WHO: Delay Non-Essential Dental Care, Prioritize Essentials

Ongoing advisement recently updated at end of August

In a guidance most recently updated August 31, the World Health Organization (WHO) issued recommendations for the provision of essential oral health services in the context of COVID-19. 

Intended for public health decision makers and dental providers, WHO’s recommendation includes essential dental care and the delaying of nonessential dental care where COVID-19 is in an area of community transmission and not reduced to cluster cases. However, the WHO guidance also advises that oral health-care providers follow recommendations from local officials, be they on the national or community level.

The WHO has previously defined “community transmission” as “the inability to relate confirmed cases through chains of transmission for a large number of cases, or by increasing positive tests through sentinel samples (routine systematic testing of respiratory samples from established laboratories).”

“WHO advises that routine non-essential oral health care—which usually includes oral health check-ups, dental cleanings and preventive care—be delayed until there has been sufficient reduction in COVID-19 transmission rates from community transmission to cluster cases or according to official recommendations at national, sub-national or local level. The same applies to aesthetic dental treatments. However, urgent or emergency oral health care interventions that are vital for preserving a person’s oral functioning, managing severe pain or securing quality of life should be provided.”
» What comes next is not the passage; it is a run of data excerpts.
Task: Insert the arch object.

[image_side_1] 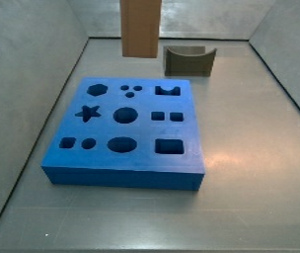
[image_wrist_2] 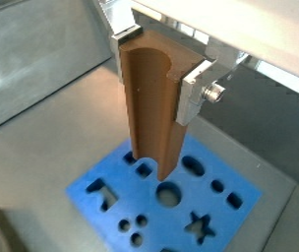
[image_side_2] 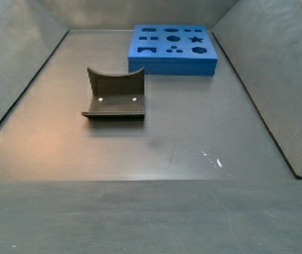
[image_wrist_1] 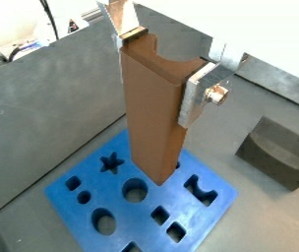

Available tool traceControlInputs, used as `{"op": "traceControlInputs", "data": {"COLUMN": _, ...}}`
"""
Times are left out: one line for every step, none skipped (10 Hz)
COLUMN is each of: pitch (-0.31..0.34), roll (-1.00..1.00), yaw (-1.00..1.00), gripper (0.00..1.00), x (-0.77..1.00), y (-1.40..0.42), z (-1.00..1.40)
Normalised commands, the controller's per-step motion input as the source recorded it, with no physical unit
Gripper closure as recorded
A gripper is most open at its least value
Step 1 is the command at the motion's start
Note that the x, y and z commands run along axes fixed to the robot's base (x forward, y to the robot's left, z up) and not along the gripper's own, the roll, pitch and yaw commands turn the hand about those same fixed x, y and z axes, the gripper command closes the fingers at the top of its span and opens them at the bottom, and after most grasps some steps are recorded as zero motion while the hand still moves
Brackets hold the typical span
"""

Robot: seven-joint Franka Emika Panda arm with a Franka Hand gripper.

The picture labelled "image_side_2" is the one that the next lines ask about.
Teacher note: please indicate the black curved object holder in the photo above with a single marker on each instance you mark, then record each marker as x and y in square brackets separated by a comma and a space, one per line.
[118, 95]

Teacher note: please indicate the blue shape sorter box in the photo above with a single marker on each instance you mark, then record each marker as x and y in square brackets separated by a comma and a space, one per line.
[172, 49]

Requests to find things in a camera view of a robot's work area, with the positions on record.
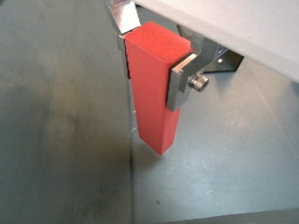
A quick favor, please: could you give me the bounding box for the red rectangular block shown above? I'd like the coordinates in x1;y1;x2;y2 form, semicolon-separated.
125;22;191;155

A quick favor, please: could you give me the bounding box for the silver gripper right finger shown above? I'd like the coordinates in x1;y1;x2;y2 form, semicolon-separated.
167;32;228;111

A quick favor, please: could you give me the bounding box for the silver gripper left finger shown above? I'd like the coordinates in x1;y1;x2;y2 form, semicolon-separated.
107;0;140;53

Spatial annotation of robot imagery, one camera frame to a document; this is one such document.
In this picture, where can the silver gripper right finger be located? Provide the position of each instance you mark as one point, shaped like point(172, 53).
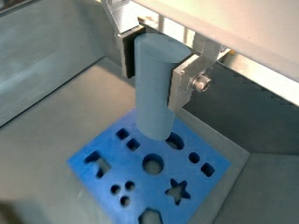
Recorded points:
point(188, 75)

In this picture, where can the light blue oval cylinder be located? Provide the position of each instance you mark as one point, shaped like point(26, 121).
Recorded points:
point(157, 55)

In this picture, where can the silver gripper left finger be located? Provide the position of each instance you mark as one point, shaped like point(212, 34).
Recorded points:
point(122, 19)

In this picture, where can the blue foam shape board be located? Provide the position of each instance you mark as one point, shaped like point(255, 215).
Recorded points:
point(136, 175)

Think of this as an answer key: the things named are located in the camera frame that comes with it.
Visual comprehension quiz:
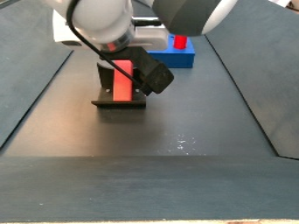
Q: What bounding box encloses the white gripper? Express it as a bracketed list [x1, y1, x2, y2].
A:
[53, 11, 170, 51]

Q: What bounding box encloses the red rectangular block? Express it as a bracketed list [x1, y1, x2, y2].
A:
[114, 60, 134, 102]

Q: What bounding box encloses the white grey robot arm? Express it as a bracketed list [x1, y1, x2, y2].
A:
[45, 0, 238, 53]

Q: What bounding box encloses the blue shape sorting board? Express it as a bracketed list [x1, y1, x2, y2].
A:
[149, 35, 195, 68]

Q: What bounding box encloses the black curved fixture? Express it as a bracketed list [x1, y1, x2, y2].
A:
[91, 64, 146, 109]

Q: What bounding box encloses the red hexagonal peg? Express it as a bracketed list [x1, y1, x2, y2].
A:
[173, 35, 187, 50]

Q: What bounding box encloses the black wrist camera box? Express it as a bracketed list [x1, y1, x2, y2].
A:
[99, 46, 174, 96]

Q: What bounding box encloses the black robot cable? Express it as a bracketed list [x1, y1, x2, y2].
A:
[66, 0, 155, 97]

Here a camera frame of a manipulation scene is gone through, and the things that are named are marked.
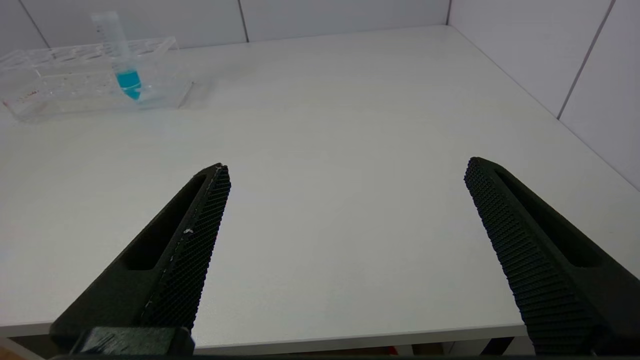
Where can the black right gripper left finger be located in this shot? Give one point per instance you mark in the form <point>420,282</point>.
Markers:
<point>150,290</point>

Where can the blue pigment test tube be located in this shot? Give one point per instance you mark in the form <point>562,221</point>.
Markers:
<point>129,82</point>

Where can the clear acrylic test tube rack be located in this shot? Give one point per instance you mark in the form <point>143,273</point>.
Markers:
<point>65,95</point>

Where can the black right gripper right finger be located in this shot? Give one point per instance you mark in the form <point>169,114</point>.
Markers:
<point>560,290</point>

Reuters reported on the guidance after coverage of a news briefing in which Benoit Varenne, a WHO dental officer, said dental providers should “avoid or minimize procedures that may generate aerosol, prioritize a set of clinical interventions that are performed using an instrument, and of course to delay routine nonessential oral health care.”

In the United States, the WHO guidance provides an additional layer of advisement for government officials, dental boards, dental providers, and patients to consider. 

Other WHO recommendations in the  original August 3 guidance include the following:

  • Patients should be given oral health advice through remote consults or social media on how to maintain good oral hygiene, as prevention and self-care are high priorities.
  • Oral health-care workers are in close proximity to patients’ faces for long periods of time, and there is frequent exposure to saliva, blood, and bodily fluids and handling of sharp instruments. As such, dental providers “are at high risk of being infected with SARS-CoV-2 or passing the infection to patients.”
  • Adequate ventilation is needed in dental settings. Facilities should “[a]void the use of split air conditioning or other types of recirculation devices and consider installation of filtration systems.”